MicroRNA-30a-5p suppresses epithelial-mesenchymal transition by targeting profilin-2 in high invasive non-small cell lung cancer cell lines.

PFN2 is an invasion promoter in several cancers including lung cancer. However, the probable effects and underlying mechanisms of PFN2 in tumor cell epithelial-mesenchymal-transition (EMT) of non-small cell lung cancer (NSCLC) remain poorly understood. The protein and mRNA levels of PFN2 in human bronchial epithelial cell line 16HBE and three NSCLC cell lines A549, NCI-H520 and 95D were assessed. The gain-of-function (overexpression) and loss‑of-function (siRNA) experiments of PFN2 were performed in 95D cells. A dual-luciferase reporter assay, western blotting and real-time PCR were used to investigate the relationship between PFN2 and miR‑30a‑5p. PFN2 was upregulated in three NSCLC cell lines, and the highest in 95D cell line.

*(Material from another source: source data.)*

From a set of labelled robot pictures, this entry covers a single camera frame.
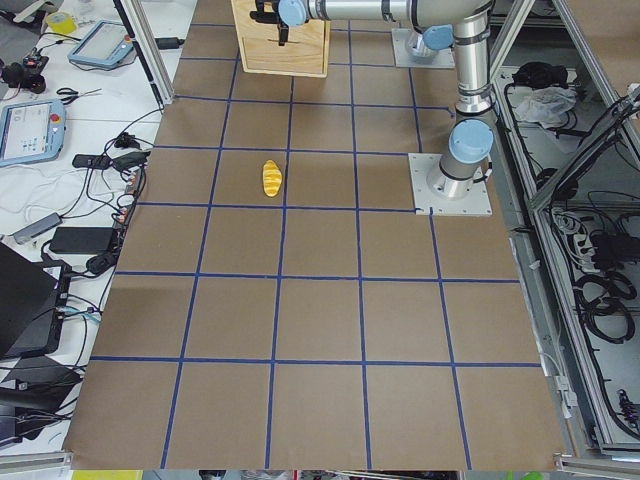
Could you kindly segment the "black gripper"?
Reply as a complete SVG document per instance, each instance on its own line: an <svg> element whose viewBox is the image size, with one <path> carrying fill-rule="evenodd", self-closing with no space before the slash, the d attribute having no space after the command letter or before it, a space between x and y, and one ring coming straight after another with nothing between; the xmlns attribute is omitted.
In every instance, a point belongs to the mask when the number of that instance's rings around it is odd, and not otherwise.
<svg viewBox="0 0 640 480"><path fill-rule="evenodd" d="M260 24L278 24L278 45L285 46L289 41L289 26L280 23L278 1L255 0L254 8L249 12L250 18Z"/></svg>

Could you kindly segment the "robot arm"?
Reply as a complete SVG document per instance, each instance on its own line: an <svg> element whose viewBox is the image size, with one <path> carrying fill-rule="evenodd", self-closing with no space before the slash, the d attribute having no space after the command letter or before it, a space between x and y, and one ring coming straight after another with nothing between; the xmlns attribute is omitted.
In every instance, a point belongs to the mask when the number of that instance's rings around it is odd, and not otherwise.
<svg viewBox="0 0 640 480"><path fill-rule="evenodd" d="M449 78L455 123L447 149L426 175L435 198L462 201L482 178L477 175L494 143L485 115L492 107L488 37L491 1L250 1L237 19L269 25L284 46L289 33L313 21L401 22L420 36L418 44L437 51L450 47Z"/></svg>
<svg viewBox="0 0 640 480"><path fill-rule="evenodd" d="M414 27L405 42L407 51L414 59L427 59L449 49L454 44L451 24L434 25L428 28Z"/></svg>

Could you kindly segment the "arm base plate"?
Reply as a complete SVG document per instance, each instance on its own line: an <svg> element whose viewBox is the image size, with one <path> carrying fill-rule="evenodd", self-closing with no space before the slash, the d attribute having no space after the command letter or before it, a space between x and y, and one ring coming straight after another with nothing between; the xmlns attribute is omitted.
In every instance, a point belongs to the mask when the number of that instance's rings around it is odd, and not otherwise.
<svg viewBox="0 0 640 480"><path fill-rule="evenodd" d="M395 66L399 68L453 69L453 28L437 25L419 33L415 29L392 31Z"/></svg>
<svg viewBox="0 0 640 480"><path fill-rule="evenodd" d="M488 217L492 208L478 166L468 180L453 180L440 169L441 154L408 155L414 211L417 215Z"/></svg>

Furthermore, the upregulation of PFN2 promoted, whereas the downregulation of PFN2 suppressed invasion and EMT in 95D. Dual-luciferase reporter assay showed that miR‑30a‑5p directly interacts with the 3'-untranslated region (3'-UTR) of PFN2 mRNA. Interestingly, miR‑30a‑5p negatively regulates the expression of PFN2 and suppresses EMT and invasion in 95D. In summary, the present study demonstrated that miR‑30a‑5p inhibits EMT and invasion in high invasive NSCLC cell lines via targeting PFN2. Suggesting the association of miR‑30a‑5p and PFN2 may play an essential role in the development of NSCLC by modulating EMT and cell invasion.